__YOUR GOAL__. Of the material below, only the lines from the line containing "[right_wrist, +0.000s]" down to the line containing "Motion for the" belong in the answer, written out exactly.
*** COLLECTED MATERIAL Section Begins ***
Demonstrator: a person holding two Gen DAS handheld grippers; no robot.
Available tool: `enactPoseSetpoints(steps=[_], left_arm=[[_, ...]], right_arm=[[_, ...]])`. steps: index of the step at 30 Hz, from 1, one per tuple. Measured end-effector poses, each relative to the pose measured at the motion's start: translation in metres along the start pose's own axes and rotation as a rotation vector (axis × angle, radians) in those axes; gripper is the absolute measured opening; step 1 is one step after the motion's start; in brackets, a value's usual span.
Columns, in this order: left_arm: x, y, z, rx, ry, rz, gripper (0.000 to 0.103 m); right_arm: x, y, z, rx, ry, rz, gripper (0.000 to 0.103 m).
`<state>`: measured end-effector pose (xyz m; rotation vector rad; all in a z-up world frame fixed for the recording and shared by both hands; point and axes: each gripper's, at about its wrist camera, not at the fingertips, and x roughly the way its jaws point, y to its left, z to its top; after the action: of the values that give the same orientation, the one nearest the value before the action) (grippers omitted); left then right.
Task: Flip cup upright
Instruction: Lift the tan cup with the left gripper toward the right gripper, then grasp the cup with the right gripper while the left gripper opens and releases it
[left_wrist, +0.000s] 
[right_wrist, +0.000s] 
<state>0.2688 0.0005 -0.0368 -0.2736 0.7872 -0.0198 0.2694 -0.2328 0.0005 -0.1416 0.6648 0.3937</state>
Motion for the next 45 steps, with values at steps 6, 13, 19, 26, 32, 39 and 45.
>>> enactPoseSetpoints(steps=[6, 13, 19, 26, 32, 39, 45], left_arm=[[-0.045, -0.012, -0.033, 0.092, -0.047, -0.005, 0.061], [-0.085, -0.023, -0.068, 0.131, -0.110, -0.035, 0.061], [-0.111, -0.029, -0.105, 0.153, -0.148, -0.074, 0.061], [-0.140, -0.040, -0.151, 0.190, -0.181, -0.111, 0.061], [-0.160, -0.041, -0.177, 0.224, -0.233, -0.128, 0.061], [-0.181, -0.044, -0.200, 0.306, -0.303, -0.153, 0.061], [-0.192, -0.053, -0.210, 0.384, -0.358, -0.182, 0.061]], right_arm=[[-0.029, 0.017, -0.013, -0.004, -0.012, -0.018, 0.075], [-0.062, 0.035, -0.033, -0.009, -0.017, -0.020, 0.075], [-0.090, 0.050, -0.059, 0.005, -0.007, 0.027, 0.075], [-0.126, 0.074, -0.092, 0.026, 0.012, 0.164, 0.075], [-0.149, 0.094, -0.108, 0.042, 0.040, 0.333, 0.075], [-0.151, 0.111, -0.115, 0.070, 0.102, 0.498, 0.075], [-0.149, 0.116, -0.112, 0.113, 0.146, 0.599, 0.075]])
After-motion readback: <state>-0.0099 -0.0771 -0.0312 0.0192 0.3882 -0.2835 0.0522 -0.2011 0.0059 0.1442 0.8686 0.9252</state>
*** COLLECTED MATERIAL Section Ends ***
__RESPONSE TO THIS TASK__.
[right_wrist, +0.000s] 
<state>0.2688 0.0005 -0.0368 -0.2736 0.7872 -0.0198 0.2694 -0.2328 0.0005 -0.1416 0.6648 0.3937</state>
Motion for the next 45 steps, with values at steps 6, 13, 19, 26, 32, 39 and 45.

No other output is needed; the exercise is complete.